*** Material to process ***
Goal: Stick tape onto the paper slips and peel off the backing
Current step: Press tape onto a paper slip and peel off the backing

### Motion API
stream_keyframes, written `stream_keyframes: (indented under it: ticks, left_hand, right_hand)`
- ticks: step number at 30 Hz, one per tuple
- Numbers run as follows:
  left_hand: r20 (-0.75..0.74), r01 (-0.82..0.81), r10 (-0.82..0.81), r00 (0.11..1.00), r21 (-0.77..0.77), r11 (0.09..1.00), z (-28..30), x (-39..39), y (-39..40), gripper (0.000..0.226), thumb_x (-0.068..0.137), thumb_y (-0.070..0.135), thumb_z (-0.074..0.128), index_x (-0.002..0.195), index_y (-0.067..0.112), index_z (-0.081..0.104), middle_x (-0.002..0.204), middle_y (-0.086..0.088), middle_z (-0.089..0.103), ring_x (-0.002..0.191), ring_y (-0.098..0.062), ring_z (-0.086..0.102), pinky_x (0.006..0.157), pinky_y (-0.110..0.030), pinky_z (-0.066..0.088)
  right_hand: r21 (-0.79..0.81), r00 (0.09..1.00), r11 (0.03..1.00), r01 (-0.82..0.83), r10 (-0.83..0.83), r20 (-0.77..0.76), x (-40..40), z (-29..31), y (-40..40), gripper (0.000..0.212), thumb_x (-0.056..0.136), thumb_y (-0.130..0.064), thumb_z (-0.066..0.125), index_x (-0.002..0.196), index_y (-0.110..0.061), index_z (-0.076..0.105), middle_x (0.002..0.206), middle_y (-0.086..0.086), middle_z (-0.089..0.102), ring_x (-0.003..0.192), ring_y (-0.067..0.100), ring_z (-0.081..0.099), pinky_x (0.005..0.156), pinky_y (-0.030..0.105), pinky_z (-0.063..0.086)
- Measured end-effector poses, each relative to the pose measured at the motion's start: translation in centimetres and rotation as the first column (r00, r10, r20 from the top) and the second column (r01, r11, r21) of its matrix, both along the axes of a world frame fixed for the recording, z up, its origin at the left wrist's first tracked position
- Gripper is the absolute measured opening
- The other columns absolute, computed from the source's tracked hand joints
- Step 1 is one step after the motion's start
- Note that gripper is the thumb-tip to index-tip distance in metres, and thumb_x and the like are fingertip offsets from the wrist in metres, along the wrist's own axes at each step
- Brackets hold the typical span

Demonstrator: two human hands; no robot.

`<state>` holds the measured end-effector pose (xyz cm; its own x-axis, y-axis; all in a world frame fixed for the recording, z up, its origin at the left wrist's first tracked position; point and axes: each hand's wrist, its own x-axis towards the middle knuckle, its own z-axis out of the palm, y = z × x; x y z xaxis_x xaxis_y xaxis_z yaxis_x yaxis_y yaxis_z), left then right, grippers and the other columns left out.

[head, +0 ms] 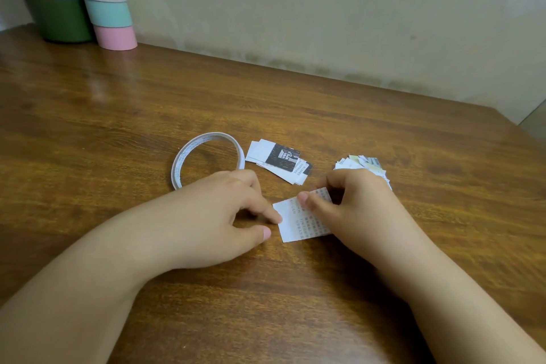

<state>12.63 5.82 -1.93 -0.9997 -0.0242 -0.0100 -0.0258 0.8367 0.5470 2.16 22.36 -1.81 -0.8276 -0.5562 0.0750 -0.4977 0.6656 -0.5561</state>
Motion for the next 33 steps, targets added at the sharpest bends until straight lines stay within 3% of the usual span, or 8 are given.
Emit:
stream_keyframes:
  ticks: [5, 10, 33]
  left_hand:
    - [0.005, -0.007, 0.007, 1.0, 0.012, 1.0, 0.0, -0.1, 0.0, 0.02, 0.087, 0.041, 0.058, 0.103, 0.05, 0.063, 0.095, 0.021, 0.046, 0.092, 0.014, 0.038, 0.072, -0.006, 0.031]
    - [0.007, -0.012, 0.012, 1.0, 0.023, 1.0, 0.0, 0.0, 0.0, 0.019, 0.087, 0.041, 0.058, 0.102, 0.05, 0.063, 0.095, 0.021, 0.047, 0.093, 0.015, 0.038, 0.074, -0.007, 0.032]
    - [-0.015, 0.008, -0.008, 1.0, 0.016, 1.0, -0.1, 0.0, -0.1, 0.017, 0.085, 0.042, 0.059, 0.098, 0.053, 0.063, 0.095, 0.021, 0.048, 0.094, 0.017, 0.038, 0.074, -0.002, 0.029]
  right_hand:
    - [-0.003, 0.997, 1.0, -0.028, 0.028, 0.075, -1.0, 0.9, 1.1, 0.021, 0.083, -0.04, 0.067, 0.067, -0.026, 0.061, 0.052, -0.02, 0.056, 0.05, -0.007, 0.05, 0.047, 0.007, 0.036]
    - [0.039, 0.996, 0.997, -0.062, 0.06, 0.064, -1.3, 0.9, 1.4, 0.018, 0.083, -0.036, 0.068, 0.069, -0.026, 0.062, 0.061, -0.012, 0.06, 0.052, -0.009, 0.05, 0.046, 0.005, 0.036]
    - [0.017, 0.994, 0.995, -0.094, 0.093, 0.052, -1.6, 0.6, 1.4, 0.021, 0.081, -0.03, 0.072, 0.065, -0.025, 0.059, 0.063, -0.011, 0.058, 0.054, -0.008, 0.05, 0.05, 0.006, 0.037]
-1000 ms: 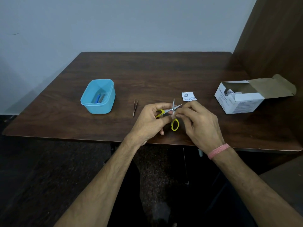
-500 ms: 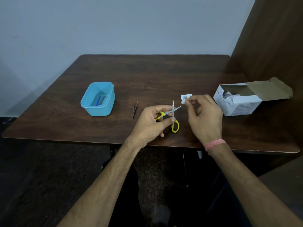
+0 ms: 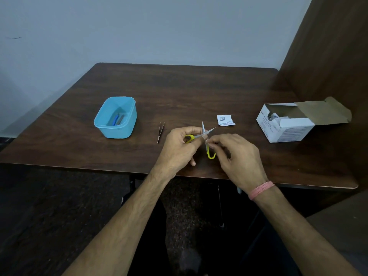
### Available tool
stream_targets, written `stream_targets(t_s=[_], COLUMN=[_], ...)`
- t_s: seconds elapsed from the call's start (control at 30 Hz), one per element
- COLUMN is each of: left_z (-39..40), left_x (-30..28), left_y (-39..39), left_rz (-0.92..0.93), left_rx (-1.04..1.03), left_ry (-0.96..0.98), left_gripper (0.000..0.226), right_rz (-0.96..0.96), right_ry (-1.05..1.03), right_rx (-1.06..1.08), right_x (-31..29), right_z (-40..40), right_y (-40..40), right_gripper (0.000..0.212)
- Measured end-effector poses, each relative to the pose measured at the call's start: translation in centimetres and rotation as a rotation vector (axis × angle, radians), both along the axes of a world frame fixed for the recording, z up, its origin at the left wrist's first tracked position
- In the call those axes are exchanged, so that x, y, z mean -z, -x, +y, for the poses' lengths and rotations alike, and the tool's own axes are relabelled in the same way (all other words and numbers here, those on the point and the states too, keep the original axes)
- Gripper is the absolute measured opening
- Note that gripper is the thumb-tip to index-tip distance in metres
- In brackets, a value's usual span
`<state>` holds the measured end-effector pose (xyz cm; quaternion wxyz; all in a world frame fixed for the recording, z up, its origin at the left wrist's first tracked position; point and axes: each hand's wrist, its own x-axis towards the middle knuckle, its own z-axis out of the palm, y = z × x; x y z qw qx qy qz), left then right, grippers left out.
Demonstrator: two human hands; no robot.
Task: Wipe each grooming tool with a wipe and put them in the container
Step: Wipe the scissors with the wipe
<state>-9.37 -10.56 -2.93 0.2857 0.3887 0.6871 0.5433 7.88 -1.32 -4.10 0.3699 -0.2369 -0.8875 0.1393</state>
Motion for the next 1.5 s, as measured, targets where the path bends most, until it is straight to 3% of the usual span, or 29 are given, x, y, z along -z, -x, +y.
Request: stream_targets(t_s=[0.23, 0.7, 1.03, 1.5], left_z=[0.0, 0.2, 0.4, 0.1], left_x=[0.0, 0.5, 0.7, 0.5], left_y=[-0.2, -0.2, -0.4, -0.5], left_rz=[0.113, 0.115, 0.114, 0.126], left_rx=[-0.025, -0.038, -0.051, -0.072], left_ry=[0.044, -0.023, -0.029, -0.026], left_gripper=[0.010, 0.012, 0.013, 0.014], right_rz=[0.031, -0.013, 0.002, -0.020], right_ry=[0.052, 0.024, 0.017, 0.169], right_rx=[-0.019, -0.020, 0.116, 0.307], right_x=[0.3, 0.7, 1.5, 1.3], right_z=[0.3, -1.4, -3.1, -5.0], right_y=[-0.4, -0.9, -0.8, -1.1], right_gripper=[0.012, 0.012, 0.009, 0.004])
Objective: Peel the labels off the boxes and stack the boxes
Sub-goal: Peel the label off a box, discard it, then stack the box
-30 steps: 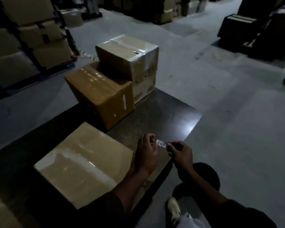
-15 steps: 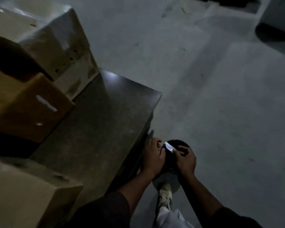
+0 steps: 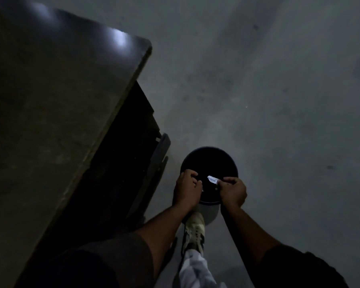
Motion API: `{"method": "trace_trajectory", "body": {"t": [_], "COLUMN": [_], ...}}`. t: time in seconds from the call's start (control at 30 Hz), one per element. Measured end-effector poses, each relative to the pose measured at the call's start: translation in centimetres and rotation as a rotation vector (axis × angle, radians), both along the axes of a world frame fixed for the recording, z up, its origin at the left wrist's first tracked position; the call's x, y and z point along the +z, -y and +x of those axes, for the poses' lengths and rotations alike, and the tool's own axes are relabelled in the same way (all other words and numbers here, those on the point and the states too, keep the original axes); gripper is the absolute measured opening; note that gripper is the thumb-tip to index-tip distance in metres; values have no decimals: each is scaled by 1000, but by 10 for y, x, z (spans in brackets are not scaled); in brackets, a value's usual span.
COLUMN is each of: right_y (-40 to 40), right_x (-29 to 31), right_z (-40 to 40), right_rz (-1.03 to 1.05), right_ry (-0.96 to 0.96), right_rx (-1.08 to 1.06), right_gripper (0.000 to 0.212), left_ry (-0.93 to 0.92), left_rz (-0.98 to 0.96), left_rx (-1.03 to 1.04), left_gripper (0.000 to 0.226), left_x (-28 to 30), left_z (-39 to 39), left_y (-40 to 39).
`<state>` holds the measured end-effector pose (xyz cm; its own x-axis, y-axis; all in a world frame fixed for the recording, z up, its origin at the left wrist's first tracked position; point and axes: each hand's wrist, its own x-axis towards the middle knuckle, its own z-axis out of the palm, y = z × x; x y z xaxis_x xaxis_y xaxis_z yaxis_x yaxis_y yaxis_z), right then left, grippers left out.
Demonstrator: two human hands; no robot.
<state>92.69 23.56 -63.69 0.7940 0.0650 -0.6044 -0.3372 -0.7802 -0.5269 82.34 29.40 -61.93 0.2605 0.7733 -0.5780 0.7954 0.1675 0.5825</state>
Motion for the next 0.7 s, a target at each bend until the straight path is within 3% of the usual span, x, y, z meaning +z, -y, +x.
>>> {"method": "trace_trajectory", "body": {"t": [0.17, 0.37, 0.53, 0.7], "right_y": [-6, -12, -13, -27], "right_x": [-54, -77, -70, -27], "right_z": [12, 17, 12, 0], "right_rz": [-63, -97, -30, 109], "right_ry": [-15, -16, -49, 2], "right_rx": [63, 138, 198, 265], "right_gripper": [11, 15, 14, 15], "left_ry": [-39, -4, 8, 53], "left_rz": [-25, 17, 24, 40], "left_rx": [28, 39, 69, 126], "left_gripper": [23, 20, 20, 19], "left_x": [-46, -61, -55, -20], "left_z": [9, 17, 19, 17], "left_y": [-3, -10, -10, -13]}}
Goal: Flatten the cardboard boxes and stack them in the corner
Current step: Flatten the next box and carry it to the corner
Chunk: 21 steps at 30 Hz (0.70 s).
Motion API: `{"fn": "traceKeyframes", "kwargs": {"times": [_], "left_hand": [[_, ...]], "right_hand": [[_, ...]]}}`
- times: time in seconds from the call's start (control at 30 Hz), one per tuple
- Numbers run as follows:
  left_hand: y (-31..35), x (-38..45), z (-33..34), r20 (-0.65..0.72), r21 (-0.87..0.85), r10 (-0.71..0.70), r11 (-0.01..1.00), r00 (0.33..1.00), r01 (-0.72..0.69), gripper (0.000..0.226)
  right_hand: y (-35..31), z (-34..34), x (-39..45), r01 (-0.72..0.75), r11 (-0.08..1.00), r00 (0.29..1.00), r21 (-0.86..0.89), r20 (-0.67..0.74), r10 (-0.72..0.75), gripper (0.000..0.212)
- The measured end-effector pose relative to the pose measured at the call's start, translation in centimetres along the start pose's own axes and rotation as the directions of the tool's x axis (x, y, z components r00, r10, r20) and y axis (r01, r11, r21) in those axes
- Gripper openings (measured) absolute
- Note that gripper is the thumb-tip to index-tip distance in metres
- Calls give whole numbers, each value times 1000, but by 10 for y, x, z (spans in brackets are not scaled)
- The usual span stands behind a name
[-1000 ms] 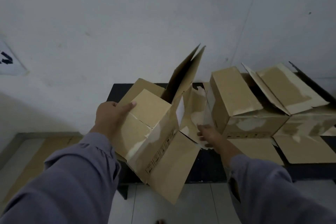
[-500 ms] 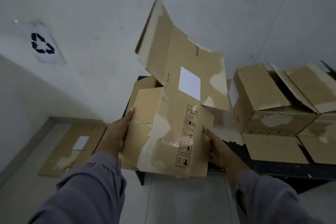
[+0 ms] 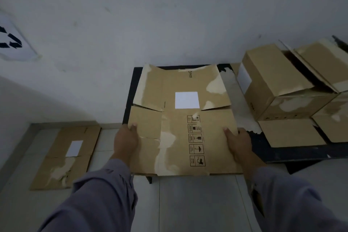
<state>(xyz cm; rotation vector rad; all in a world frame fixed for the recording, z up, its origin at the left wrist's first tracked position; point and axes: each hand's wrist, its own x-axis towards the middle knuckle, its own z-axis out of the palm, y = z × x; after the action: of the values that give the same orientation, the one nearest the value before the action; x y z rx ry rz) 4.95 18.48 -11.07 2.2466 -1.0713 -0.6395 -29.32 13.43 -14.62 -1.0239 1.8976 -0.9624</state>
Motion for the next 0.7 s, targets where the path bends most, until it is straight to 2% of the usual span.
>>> {"fn": "traceKeyframes", "kwargs": {"times": [0.13,0.2,0.27,0.3,0.37,0.47,0.5,0.57,0.7], "left_hand": [[-18,5,30,9,114,-97,989,995,95,38],[-20,-1,42,-4,290,-84,953,996,82,46],[-23,-7,54,-10,491,14,871,1000,-7,68],[-27,-9,62,21,528,89,845,996,-87,75],[-32,-10,84,170,496,275,806,946,-324,78],[-33,-11,114,375,414,504,660,778,-627,72],[-34,-12,121,395,412,542,618,742,-670,70],[-38,-12,129,396,421,566,587,723,-691,66],[-41,-8,136,365,428,591,580,719,-693,67]], "right_hand": [[11,17,-4,-31,984,999,-177,-35,25,44],[11,29,-11,-70,884,995,-461,-100,26,49],[13,46,-26,-5,738,983,-675,-138,-120,64],[17,56,-32,92,701,973,-707,-85,-214,70],[26,82,-42,334,639,924,-693,106,-368,74],[36,111,-48,527,544,844,-653,331,-421,70],[38,115,-48,564,504,821,-654,377,-429,67],[45,117,-47,617,419,778,-666,440,-448,63],[51,117,-41,635,401,758,-660,433,-489,61]]}}
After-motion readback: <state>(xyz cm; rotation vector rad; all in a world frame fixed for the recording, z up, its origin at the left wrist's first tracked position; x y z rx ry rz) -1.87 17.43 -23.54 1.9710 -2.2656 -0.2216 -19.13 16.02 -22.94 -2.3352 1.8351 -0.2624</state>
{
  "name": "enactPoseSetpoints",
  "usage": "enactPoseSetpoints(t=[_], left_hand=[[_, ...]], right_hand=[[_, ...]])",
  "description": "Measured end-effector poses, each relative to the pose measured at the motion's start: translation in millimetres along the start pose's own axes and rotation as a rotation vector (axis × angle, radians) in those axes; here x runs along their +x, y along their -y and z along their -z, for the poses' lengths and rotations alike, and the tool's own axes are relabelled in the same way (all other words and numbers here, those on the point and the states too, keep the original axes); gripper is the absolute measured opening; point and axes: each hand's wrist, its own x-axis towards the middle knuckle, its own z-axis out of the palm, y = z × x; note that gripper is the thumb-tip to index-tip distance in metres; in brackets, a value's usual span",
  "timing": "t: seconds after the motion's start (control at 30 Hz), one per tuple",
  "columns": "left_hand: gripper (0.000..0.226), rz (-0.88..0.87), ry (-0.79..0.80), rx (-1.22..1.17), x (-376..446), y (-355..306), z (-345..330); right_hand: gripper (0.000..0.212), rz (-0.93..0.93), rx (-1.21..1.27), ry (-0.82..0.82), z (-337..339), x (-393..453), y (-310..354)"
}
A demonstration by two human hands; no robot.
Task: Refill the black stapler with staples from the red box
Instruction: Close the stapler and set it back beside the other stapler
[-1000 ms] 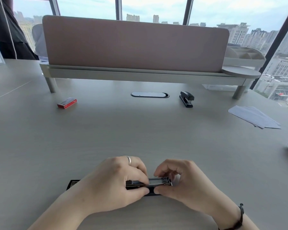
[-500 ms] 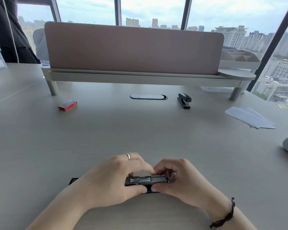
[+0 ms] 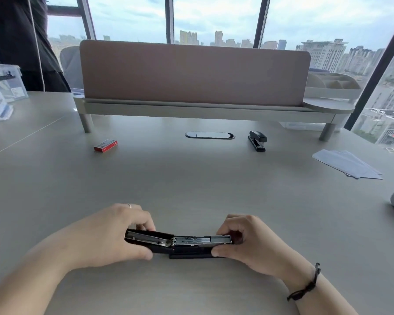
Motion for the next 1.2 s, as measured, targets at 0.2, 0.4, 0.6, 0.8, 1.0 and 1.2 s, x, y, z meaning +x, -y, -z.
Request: enactPoseSetpoints(t=[0.2, 0.4, 0.6, 0.8, 1.0, 1.2], left_hand=[[0.046, -0.112, -0.251, -0.003, 2, -31, 17], [0.048, -0.234, -0.273, -0.316, 23, -55, -13], [0.030, -0.219, -0.253, -0.413, 37, -58, -59], [0.027, -0.182, -0.286, -0.478, 34, -50, -65], [0.026, -0.176, -0.309, -0.516, 33, -46, -66], [0.026, -0.218, -0.319, -0.455, 37, -44, -67]], right_hand=[[0.018, -0.007, 0.026, 0.000, -1, -1, 1], [0.021, 0.006, 0.052, 0.016, -2, -1, 1], [0.046, -0.024, 0.205, 0.006, 4, 0, -3], [0.049, -0.025, 0.280, 0.013, 5, -1, -4], [0.052, -0.078, 0.339, -0.029, 3, -5, -3], [0.052, -0.081, 0.370, -0.088, -1, -5, -3]])
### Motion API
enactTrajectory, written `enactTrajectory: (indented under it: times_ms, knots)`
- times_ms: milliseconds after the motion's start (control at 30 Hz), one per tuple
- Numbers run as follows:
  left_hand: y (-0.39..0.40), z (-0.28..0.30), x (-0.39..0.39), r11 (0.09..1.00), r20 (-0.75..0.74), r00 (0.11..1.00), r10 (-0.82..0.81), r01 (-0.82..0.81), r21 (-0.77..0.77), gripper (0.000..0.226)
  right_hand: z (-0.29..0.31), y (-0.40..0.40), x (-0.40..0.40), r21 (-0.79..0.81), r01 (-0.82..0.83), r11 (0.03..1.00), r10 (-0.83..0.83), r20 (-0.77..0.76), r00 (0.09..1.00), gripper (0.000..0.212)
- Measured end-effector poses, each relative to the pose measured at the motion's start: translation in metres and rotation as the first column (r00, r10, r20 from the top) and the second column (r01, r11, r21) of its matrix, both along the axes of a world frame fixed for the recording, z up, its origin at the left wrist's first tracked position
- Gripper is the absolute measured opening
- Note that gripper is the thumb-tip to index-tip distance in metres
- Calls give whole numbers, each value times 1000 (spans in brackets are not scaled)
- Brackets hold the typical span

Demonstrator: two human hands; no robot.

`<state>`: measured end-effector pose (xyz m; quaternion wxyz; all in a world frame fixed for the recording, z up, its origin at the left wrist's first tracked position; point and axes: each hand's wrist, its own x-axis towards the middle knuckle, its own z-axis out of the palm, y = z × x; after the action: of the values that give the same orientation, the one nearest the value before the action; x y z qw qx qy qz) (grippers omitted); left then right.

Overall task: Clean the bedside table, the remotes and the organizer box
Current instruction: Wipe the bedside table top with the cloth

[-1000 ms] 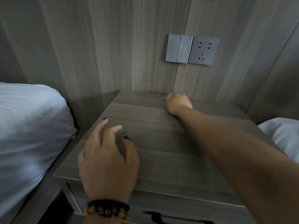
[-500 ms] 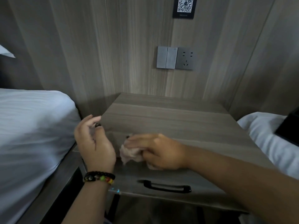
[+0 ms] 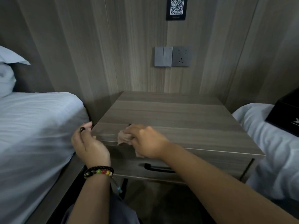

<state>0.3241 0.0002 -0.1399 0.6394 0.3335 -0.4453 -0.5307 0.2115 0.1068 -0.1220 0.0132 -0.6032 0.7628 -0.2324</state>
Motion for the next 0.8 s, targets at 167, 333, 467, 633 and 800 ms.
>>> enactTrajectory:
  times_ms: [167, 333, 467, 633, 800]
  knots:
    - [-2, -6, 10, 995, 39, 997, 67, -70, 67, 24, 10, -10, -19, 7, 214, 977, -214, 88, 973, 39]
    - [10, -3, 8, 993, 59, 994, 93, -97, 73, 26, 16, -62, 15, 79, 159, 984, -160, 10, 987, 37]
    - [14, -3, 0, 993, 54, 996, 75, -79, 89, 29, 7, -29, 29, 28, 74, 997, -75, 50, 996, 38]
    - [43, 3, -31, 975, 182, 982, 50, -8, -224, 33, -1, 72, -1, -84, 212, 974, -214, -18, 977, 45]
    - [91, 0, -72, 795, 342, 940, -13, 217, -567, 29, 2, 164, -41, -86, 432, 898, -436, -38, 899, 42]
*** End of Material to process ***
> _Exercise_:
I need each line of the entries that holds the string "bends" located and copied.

> _Exercise output_:
Motion for the next 33 steps, targets added at the sharpest bends until straight lines stay within 3% of the usual span, or 8 are given.
Motion for the next 1.5 s, as measured, targets where the path bends most, until it is straight to 3% of the usual span, or 29 are given, x, y, z along -z, -x, +y.
Motion for the next 0.7 s, targets where the path bends most, until it is straight to 2% of the usual span.

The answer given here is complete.